Top of Extracted entries

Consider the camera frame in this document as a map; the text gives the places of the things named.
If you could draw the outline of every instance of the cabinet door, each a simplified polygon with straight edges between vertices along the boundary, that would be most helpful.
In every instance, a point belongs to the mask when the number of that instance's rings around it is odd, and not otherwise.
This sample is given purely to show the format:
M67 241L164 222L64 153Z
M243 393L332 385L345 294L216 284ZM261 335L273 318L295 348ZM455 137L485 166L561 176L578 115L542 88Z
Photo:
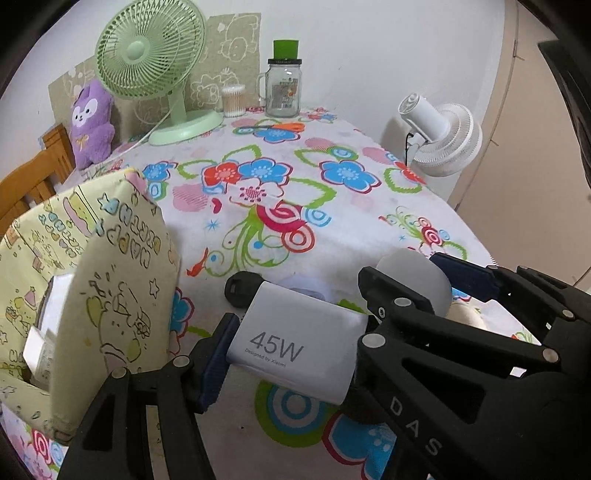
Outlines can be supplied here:
M555 38L521 7L499 122L458 214L499 265L574 284L591 265L591 191L569 113L537 43Z

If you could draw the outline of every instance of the green table fan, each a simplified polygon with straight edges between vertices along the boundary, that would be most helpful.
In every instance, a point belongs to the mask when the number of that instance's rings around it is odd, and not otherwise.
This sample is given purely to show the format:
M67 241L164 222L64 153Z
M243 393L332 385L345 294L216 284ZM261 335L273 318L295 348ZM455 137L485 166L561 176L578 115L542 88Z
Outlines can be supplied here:
M170 117L151 133L151 145L187 140L222 123L221 113L184 106L185 81L204 44L205 21L190 0L137 0L100 35L96 67L107 90L129 100L168 95Z

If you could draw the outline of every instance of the blue gripper pad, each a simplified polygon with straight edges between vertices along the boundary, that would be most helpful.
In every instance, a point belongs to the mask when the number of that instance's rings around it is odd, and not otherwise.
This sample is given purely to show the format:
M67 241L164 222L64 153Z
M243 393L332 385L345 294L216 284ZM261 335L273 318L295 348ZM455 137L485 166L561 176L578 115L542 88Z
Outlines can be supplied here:
M499 297L499 286L490 268L439 252L433 254L430 260L445 273L452 287L484 302Z
M226 354L239 326L240 318L233 313L225 314L213 335L199 340L189 355L193 372L185 383L184 393L194 403L196 413L204 413L217 400L230 367Z

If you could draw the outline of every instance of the floral tablecloth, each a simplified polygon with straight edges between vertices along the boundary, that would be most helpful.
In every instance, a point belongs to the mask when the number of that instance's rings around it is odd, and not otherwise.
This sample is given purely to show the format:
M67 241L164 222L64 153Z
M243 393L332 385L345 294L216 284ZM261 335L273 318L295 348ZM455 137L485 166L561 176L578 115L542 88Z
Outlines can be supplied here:
M418 175L321 108L283 122L254 110L190 141L140 145L74 172L64 188L127 166L143 172L182 257L171 356L189 353L232 311L223 288L239 270L364 311L357 274L394 248L492 262ZM531 341L507 315L483 318L492 331ZM155 409L149 417L160 480L167 474ZM1 421L35 477L56 478L67 449L6 408ZM335 406L234 367L218 402L197 421L220 480L377 480L395 443L385 425L355 423Z

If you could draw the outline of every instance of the chair backrest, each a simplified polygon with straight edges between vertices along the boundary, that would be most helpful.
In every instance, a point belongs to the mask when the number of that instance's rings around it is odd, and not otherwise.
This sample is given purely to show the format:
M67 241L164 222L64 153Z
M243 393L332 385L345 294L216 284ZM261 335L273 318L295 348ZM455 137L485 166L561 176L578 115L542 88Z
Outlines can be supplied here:
M48 200L56 194L49 177L55 174L64 182L73 170L72 147L62 125L44 135L43 141L46 150L0 181L0 236L29 209L26 195L38 204Z

Bottom of Extracted entries

Requirement => Please count the lines of the entries above that include "would" and give only the total.

Completed task => 5